Why can't you use the IAM OIDC provider?

norpol commented 2 years ago

@macmiranda I haven't tried it out yet, I'll check out how it compares. Back when I've opened the ticket there was no CI_JOB_JWT_V2 link to the MR description which now allows the IAM OIDC provider to work I believe.

adrien-f commented 2 years ago

@macmiranda the issue is that IAM doesn't resurface all claims Gitlab exposes, the only one you could work with is the sub but not everything is part of it such as the environment and so far, it's not configurable in Gitlab.

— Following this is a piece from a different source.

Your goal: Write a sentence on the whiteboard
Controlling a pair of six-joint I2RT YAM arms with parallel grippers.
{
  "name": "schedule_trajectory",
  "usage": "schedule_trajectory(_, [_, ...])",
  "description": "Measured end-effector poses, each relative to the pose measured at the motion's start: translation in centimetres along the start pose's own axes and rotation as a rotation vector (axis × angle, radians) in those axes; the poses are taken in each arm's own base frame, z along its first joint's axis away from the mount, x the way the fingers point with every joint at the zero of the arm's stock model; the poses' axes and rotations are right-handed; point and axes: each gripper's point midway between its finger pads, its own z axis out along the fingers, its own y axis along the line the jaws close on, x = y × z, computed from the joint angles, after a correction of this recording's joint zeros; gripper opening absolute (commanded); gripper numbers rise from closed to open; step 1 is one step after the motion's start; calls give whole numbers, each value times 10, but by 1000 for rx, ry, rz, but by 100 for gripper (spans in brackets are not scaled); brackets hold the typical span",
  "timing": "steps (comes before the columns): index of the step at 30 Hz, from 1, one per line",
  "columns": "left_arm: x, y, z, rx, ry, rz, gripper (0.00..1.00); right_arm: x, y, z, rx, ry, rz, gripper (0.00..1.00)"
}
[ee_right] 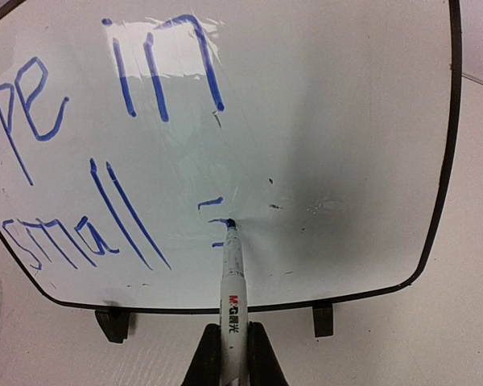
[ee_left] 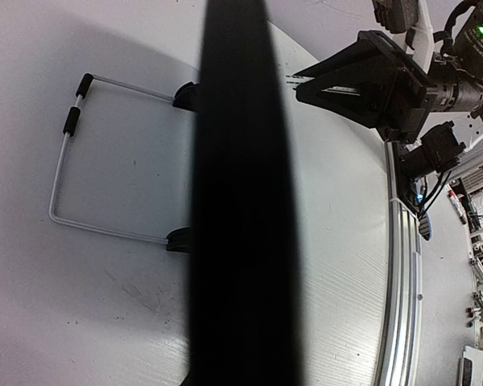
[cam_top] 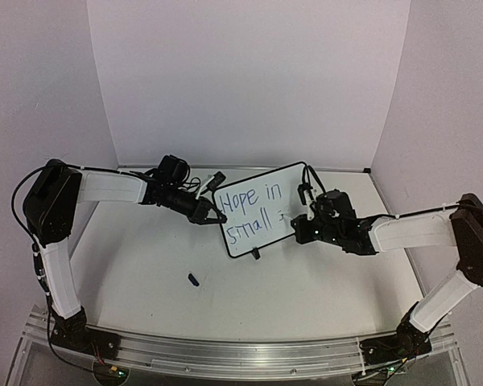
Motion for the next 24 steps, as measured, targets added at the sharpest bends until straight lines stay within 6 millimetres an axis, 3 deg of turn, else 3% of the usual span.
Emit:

You might be able to do some basic claim matching: https://docs.gitlab.com/ee/ci/cloud_services/#configure-a-conditional-role-with-oidc-claims but might not be enough for everyone

See https://gitlab.com/groups/gitlab-org/-/epics/7193#note_851060975 for more explanations:

AWS only supports the amr, aud, azp, id, oaud and sub condition keys for sts:AssumeRoleWithWebIdentity requests, rendering custom claims as important as environment or environment_protected completely useless for authorization purposes. Would it be possible to include some additional values like environment in the sub claim so they can be used to narrow down the trust conditions like GitHub does?

archoversight commented 1 month ago

Why can't you use the IAM OIDC provider?

This requires that the JWK is available publicly on the internet. If you have a Gitlab instance that is behind the firewall and can't expose it publicly it will not work as AWS does not have a way to upload the JWK when you are setting up the federated trust, and the JWK location has to match what is presented in the JWT.